| The problem |
Without any of the pictures, set down the data below exactly.

| Source material |

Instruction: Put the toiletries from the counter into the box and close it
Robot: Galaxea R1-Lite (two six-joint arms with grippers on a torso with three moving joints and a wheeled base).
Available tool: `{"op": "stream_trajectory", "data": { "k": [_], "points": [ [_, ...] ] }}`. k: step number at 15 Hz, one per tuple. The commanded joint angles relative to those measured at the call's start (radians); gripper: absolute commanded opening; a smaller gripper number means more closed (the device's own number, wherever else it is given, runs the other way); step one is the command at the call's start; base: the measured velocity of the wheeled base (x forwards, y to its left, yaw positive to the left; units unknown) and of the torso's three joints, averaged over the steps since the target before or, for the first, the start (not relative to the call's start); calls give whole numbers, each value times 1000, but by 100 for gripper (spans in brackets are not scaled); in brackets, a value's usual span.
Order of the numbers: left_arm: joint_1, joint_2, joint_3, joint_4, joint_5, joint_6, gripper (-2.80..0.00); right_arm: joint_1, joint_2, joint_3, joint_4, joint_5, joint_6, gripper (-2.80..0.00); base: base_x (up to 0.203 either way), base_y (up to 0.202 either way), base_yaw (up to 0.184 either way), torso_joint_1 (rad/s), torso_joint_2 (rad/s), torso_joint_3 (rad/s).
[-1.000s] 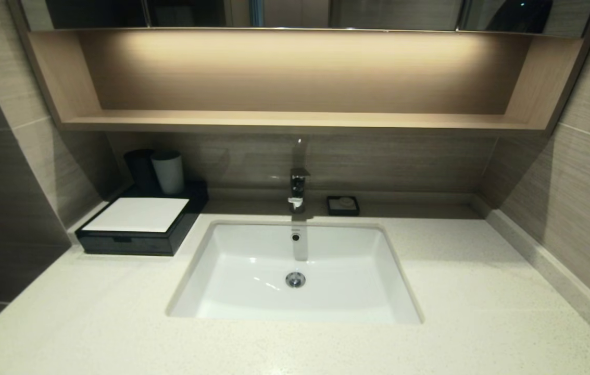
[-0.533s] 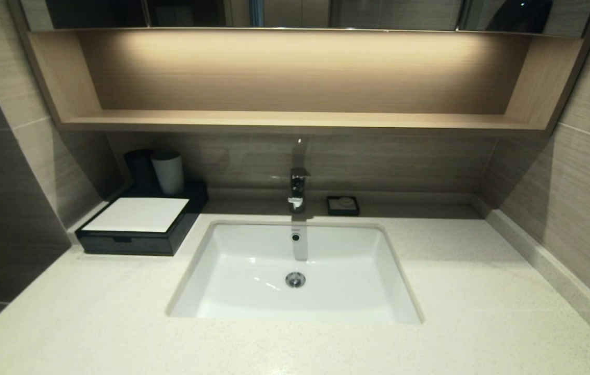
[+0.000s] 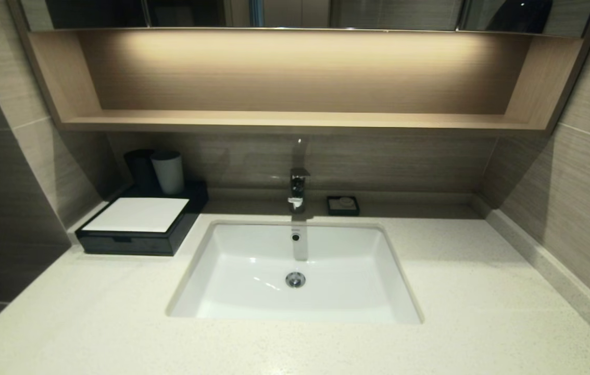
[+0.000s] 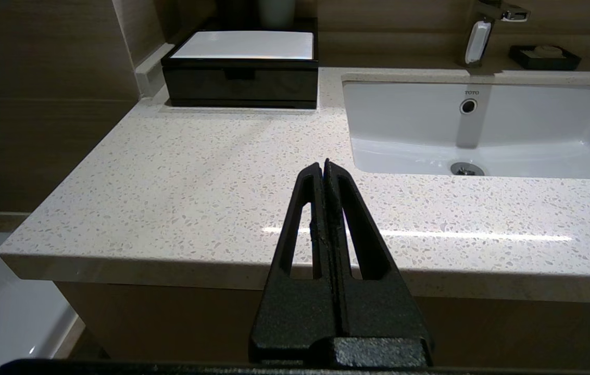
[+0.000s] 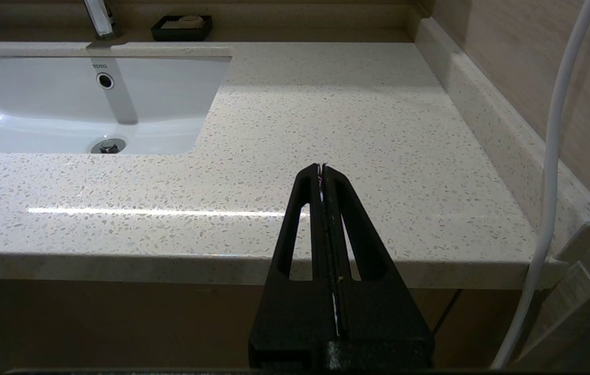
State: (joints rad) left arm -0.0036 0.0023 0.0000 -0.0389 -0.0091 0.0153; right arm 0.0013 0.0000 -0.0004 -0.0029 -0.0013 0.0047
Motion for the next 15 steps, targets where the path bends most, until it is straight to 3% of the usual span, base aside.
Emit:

| Exercise solution |
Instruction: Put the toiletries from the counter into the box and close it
Robot: Galaxea R1-Lite (two six-joint arms with grippers on a torso with three moving joints and a wheeled base).
Available tool: `{"op": "stream_trajectory", "data": { "k": [_], "points": [ [_, ...] ] }}`. k: step number at 15 Hz, one per tuple. The commanded joint angles relative to those measured at the call's start (radians); gripper: absolute commanded opening; a smaller gripper number means more closed (the device's own number, wherever else it is given, runs the other way); step one is the command at the call's start; base: the measured velocity of the wheeled base (x forwards, y to its left, yaw positive to the left; units unknown) and of the torso's three joints, averaged over the steps since the target before or, for the first, the start (not relative to the call's start); calls give whole numbers, each value times 1000, but by 100 for gripper (spans in brackets are not scaled); in brackets, a value's usual span.
Order of the numbers: left_arm: joint_1, joint_2, joint_3, joint_4, joint_5, joint_6, gripper (-2.80..0.00); right_arm: joint_1, joint_2, joint_3, joint_4, joint_5, joint_6, gripper (-2.80..0.00); base: base_x (up to 0.203 either way), base_y (up to 0.202 either way), base_yaw (up to 0.184 either way), torso_joint_1 (rad/s), torso_joint_2 (rad/s), torso_joint_3 (rad/s).
[-1.000s] 
[-0.533s] 
[+0.000s] 
[+0.000s] 
[+0.000s] 
State: (joints rad) left arm -0.0036 0.0023 0.0000 -0.0389 -0.0091 0.0153; right arm 0.0013 0.0000 -0.0004 -0.0029 -0.0013 0.0047
Motion for the next 15 steps, targets where the path bends most, until it is straight to 3% of the usual span, base aside.
Emit:

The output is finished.